HMRC concluded that this lack of record keeping did amounted to negligence. It also claimed that the taxi driver, Mr Ho had made four journeys in and out of Heathrow each day instead of the two he claimed and also estimated that the taxpayer had different levels of personal expenditure than he had submitted

The First Tier Tribunal found the taxi driver Mr Ho to be a good witness and that on the balance of probabilities that he failed to declare 2 days receipts and expenditure in 2002-3 due to the accidental loss of the receipts. It found that this was insufficient to amount to negligence.

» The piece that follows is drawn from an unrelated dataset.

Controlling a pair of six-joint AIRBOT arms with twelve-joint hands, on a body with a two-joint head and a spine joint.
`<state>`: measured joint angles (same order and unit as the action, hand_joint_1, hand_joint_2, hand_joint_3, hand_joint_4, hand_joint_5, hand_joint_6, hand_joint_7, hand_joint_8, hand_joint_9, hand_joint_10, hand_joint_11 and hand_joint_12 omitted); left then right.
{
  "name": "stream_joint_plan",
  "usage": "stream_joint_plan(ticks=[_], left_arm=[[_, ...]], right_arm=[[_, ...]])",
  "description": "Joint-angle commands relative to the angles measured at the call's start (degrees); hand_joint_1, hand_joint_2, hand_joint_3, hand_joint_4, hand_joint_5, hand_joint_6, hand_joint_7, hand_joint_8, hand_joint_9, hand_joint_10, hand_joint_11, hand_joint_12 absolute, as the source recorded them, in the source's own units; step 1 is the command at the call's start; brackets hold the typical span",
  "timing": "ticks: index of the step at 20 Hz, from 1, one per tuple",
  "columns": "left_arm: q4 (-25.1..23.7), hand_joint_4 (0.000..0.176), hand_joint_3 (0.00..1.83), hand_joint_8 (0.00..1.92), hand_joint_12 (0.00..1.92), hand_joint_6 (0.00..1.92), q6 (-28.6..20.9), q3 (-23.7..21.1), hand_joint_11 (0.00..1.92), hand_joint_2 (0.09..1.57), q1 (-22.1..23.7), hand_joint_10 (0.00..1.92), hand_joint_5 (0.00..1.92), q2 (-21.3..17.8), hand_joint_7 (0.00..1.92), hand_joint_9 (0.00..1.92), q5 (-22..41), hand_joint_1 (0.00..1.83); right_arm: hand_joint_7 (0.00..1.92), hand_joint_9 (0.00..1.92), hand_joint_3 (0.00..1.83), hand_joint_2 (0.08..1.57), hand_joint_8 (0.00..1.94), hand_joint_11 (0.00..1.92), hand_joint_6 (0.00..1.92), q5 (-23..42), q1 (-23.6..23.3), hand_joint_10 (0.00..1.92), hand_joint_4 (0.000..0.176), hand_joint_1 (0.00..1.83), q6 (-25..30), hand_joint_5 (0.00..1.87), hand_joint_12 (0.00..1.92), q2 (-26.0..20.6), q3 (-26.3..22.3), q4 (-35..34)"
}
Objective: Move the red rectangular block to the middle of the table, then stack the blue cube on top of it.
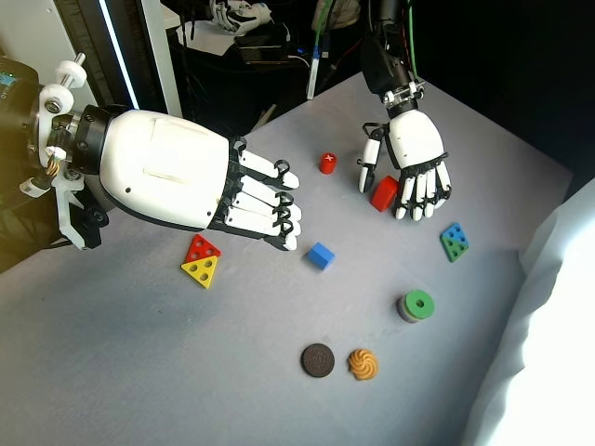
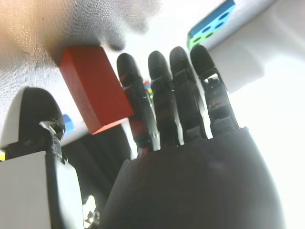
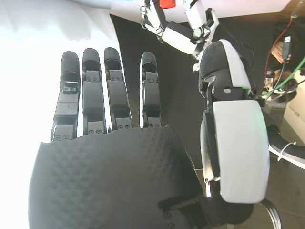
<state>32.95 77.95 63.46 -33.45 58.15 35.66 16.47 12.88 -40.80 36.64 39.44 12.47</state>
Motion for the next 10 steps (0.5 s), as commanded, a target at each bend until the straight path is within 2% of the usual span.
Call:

It also found that four journeys per day were unlikely because as a London taxi driver Mr Ho could not reject short journeys if they had been requested and so it would have been very difficult to pick up passengers for Heathrow from the street. Mr Ho's journeys also tallied up to tags issued by the airport authority. HMRC’s cashflow tests were also rejected. 

Clutching at straws?
For HMRC a key issue in any enquiry is whether it can "break" the records and prove that bookkeeping is inadequate and, when it comes to a cash business a cashflow test must also add up. In this case the Tribunal agreed that the lost receipts were due to genuine error and this was not on its own enough to suggest negligence nor break the records. HMRC also ignored information given to it during the enquiry and so this meant that its cashflow test was unreliable. Mr Ho was successful in his appeal.